→ **Required work**
Across the data below, count every line where the string "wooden" appears. Answer with the number alone.

Dataset records:
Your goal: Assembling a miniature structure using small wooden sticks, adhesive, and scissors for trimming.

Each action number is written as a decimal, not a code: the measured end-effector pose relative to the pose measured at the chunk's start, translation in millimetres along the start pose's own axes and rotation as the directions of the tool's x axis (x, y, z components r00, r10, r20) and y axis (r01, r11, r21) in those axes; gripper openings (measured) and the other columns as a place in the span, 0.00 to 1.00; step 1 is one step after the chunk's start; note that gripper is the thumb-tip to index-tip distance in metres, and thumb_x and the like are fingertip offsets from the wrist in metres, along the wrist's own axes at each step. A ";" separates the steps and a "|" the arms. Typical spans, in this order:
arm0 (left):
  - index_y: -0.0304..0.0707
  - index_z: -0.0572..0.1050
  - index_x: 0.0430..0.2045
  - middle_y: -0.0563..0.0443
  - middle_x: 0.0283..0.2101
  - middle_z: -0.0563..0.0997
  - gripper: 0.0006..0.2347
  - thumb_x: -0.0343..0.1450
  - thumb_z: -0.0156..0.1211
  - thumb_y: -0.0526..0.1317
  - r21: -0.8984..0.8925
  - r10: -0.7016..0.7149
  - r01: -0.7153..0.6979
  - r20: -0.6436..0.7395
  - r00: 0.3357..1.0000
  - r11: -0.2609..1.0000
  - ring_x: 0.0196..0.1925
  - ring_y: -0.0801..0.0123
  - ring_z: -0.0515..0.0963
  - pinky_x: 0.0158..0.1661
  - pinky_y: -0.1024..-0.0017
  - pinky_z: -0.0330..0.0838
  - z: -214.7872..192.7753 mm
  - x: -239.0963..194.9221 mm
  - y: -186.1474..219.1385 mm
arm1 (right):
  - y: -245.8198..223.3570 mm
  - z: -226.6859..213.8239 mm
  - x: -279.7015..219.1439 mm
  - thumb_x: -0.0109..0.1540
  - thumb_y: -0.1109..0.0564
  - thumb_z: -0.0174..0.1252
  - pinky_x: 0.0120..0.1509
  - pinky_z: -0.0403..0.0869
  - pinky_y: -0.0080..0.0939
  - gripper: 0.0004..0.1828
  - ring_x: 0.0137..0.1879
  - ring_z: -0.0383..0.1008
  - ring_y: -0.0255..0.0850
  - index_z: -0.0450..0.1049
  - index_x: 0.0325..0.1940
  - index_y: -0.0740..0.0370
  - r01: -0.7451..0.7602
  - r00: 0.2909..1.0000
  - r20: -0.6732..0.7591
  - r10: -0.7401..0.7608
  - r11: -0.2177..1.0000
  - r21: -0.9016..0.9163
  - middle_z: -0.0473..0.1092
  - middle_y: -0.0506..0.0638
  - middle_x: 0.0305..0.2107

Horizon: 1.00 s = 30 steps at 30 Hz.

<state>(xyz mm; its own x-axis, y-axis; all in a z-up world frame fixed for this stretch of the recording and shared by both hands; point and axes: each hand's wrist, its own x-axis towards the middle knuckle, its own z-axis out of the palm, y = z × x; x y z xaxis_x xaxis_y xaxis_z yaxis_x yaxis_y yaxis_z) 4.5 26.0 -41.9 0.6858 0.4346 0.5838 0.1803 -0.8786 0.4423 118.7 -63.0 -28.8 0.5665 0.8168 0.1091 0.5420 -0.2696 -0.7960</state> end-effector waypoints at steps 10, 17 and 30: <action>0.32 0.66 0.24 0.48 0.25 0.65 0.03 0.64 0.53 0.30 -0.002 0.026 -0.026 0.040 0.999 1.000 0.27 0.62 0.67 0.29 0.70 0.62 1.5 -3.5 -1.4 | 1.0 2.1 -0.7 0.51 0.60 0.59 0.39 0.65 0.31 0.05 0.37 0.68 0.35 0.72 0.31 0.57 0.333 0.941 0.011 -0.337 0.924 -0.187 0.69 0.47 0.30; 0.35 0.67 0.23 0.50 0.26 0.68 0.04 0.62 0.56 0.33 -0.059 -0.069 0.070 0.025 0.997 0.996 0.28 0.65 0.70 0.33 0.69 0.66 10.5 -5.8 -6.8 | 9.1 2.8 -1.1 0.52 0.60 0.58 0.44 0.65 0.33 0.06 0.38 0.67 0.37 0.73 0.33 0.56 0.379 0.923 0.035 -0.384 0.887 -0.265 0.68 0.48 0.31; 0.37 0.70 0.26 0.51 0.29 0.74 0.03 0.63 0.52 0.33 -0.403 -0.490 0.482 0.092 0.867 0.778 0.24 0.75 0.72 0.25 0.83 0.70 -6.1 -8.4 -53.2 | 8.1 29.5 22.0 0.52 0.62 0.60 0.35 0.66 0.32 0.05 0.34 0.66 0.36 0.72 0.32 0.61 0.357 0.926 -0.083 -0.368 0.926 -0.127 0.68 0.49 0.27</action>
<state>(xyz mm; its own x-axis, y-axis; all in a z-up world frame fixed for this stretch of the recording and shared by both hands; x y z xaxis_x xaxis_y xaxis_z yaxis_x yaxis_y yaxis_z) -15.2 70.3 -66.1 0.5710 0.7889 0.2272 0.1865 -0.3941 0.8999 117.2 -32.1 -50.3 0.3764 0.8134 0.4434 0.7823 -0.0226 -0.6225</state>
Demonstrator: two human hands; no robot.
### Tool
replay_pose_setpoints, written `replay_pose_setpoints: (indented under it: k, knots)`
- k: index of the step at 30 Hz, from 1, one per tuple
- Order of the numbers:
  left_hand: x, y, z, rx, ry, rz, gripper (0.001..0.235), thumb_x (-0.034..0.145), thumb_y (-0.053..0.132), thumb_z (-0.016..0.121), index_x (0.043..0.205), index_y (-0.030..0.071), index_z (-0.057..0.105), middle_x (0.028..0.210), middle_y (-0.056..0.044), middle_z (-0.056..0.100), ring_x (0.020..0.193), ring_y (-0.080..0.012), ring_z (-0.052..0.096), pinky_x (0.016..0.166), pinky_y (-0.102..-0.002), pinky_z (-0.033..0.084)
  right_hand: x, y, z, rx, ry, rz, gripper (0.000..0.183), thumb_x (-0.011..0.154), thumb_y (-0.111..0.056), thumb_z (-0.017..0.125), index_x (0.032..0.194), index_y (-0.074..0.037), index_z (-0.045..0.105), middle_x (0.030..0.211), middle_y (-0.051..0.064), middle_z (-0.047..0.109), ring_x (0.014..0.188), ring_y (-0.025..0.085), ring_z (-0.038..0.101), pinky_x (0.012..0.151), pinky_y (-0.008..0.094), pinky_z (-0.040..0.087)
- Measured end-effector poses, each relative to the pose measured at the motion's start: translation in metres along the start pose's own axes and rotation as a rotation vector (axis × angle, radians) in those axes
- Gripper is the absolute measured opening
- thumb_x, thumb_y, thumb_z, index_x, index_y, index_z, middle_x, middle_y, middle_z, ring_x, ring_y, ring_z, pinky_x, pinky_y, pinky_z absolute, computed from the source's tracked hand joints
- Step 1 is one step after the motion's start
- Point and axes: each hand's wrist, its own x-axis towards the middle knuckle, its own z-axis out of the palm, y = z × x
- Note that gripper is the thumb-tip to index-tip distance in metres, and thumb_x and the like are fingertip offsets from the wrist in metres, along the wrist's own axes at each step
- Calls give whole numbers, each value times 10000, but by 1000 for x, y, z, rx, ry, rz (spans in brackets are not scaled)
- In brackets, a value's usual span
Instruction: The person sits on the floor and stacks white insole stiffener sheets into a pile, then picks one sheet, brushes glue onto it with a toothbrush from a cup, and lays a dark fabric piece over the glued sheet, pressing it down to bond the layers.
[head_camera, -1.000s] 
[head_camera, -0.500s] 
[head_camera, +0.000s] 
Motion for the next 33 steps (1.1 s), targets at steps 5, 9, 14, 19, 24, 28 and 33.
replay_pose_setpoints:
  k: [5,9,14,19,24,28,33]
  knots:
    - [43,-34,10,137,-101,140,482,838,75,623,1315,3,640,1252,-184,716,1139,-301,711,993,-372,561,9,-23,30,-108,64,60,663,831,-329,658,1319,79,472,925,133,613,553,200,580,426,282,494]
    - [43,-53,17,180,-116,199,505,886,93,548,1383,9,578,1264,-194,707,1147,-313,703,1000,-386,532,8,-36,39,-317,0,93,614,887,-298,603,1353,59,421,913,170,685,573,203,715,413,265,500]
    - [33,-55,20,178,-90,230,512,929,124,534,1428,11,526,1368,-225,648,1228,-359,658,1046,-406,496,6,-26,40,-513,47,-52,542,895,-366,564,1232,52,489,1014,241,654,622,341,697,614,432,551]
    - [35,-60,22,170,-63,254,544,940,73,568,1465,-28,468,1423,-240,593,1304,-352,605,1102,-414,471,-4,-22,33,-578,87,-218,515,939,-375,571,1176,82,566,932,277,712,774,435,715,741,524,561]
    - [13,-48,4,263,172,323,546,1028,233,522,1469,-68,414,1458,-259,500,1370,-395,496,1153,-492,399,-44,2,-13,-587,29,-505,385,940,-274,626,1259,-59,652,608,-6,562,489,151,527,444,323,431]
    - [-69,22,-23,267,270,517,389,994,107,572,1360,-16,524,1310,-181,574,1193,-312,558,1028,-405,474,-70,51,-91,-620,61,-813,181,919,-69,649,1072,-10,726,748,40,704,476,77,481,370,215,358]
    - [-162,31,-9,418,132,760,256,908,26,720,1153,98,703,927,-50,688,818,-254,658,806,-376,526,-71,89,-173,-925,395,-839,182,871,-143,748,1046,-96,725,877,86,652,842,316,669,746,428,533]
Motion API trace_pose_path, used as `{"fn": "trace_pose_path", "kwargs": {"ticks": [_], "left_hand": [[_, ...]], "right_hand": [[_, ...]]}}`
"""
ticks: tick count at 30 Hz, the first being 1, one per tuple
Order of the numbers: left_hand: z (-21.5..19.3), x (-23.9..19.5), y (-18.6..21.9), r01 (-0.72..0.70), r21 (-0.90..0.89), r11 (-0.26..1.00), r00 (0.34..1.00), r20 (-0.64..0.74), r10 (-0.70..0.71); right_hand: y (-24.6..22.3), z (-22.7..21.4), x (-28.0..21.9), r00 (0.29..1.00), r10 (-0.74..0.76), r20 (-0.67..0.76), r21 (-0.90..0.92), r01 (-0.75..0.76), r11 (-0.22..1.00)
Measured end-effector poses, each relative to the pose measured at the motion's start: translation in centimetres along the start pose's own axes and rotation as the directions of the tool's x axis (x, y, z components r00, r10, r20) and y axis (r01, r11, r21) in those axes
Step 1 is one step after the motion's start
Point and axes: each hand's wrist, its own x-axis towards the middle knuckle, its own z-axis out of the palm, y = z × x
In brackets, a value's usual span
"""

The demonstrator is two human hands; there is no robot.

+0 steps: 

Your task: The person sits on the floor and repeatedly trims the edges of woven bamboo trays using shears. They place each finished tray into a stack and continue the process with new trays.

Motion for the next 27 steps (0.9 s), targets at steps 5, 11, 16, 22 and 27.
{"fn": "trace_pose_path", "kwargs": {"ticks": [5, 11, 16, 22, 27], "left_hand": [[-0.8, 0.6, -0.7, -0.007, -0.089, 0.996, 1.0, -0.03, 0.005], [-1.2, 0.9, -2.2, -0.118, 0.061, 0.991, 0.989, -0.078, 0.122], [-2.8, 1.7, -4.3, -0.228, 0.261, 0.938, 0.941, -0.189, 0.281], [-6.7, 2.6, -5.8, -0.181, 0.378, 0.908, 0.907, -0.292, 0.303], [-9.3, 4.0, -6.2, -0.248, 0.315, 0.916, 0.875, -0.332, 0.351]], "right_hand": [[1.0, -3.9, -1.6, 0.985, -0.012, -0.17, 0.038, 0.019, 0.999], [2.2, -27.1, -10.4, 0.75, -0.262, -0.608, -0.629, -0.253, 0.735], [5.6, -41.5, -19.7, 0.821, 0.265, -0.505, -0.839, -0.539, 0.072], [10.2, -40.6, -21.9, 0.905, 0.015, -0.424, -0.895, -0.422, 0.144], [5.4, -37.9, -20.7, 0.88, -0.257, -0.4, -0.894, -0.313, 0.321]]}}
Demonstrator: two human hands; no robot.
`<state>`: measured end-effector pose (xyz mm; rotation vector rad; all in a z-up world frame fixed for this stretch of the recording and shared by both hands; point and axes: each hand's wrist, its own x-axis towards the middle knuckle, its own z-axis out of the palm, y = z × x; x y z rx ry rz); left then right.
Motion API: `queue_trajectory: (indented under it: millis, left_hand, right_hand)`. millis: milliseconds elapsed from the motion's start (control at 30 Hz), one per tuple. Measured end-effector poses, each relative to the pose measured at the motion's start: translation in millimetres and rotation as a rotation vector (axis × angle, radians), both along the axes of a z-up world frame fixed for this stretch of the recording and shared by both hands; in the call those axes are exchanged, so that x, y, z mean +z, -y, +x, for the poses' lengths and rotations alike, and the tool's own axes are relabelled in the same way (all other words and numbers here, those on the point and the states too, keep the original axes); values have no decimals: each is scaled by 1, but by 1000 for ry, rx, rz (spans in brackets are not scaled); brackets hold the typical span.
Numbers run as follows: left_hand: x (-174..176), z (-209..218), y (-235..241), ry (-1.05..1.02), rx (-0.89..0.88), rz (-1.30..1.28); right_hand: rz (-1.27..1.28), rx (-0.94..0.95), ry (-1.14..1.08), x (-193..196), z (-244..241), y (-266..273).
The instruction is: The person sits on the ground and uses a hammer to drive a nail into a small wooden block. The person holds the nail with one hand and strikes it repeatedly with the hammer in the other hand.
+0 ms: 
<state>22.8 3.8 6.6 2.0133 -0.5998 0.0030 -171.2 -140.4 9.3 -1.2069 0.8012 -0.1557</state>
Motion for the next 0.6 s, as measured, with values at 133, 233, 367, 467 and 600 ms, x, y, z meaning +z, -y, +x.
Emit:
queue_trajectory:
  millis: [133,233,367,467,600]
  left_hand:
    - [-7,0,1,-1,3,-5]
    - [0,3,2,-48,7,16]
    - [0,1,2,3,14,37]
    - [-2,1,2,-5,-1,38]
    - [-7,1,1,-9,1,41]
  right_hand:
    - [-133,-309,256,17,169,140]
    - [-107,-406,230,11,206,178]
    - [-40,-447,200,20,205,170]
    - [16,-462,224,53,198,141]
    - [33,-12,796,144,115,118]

→ **Solution**
2